_Problem to work on:_ Reproduce the full listing that appears beneath this instruction exactly.

======== Supplied information ========

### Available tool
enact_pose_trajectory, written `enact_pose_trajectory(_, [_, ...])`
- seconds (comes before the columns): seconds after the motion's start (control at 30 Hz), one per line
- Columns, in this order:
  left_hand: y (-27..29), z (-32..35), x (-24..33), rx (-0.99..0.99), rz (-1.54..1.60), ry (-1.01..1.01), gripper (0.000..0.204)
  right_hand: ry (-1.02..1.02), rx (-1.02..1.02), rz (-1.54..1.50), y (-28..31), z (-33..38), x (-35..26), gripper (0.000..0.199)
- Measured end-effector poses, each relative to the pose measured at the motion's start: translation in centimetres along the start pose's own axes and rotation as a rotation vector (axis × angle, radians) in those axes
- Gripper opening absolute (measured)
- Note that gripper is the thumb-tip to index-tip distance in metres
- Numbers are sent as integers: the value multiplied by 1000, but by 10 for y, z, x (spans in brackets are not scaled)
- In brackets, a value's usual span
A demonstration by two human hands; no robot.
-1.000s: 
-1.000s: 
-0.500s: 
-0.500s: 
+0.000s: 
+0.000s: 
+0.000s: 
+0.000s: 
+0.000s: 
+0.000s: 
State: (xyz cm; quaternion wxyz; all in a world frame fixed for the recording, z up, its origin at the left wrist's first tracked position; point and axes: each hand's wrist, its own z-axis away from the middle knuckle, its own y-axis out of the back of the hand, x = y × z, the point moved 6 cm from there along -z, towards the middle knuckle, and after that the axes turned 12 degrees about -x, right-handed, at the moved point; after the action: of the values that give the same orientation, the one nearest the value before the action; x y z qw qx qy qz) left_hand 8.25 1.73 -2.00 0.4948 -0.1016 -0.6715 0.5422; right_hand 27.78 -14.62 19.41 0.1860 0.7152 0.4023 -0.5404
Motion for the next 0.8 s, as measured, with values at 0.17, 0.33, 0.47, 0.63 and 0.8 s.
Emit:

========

_Written solution:_
### Available tool
enact_pose_trajectory, written `enact_pose_trajectory(_, [_, ...])`
- seconds (comes before the columns): seconds after the motion's start (control at 30 Hz), one per line
- Columns, in this order:
  left_hand: y (-27..29), z (-32..35), x (-24..33), rx (-0.99..0.99), rz (-1.54..1.60), ry (-1.01..1.01), gripper (0.000..0.204)
  right_hand: ry (-1.02..1.02), rx (-1.02..1.02), rz (-1.54..1.50), y (-28..31), z (-33..38), x (-35..26), gripper (0.000..0.199)
- Measured end-effector poses, each relative to the pose measured at the motion's start: translation in centimetres along the start pose's own axes and rotation as a rotation vector (axis × angle, radians) in those axes
- Gripper opening absolute (measured)
- Note that gripper is the thumb-tip to index-tip distance in metres
- Numbers are sent as integers: the value multiplied by 1000, but by 10 for y, z, x (spans in brackets are not scaled)
- In brackets, a value's usual span
A demonstration by two human hands; no robot.
-1.000s: 
-1.000s: 
-0.500s: 
-0.500s: 
+0.000s: 
+0.000s: 
+0.000s: 
+0.000s: 
+0.000s: 
+0.000s: 
State: (xyz cm; quaternion wxyz; all in a world frame fixed for the recording, z up, its origin at the left wrist's first tracked position; point and axes: each hand's wrist, its own z-axis away from the middle knuckle, its own y-axis out of the back of the hand, x = y × z, the point moved 6 cm from there along -z, towards the middle knuckle, and after that the axes turned 12 degrees about -x, right-handed, at the moved point; after the action: of the values that give the same orientation, the one nearest the value before the action; x y z qw qx qy qz) left_hand 8.25 1.73 -2.00 0.4948 -0.1016 -0.6715 0.5422; right_hand 27.78 -14.62 19.41 0.1860 0.7152 0.4023 -0.5404
Motion for the next 0.8 s, as measured, with values at 0.17, 0.33, 0.47, 0.63 and 0.8 s.
Emit:

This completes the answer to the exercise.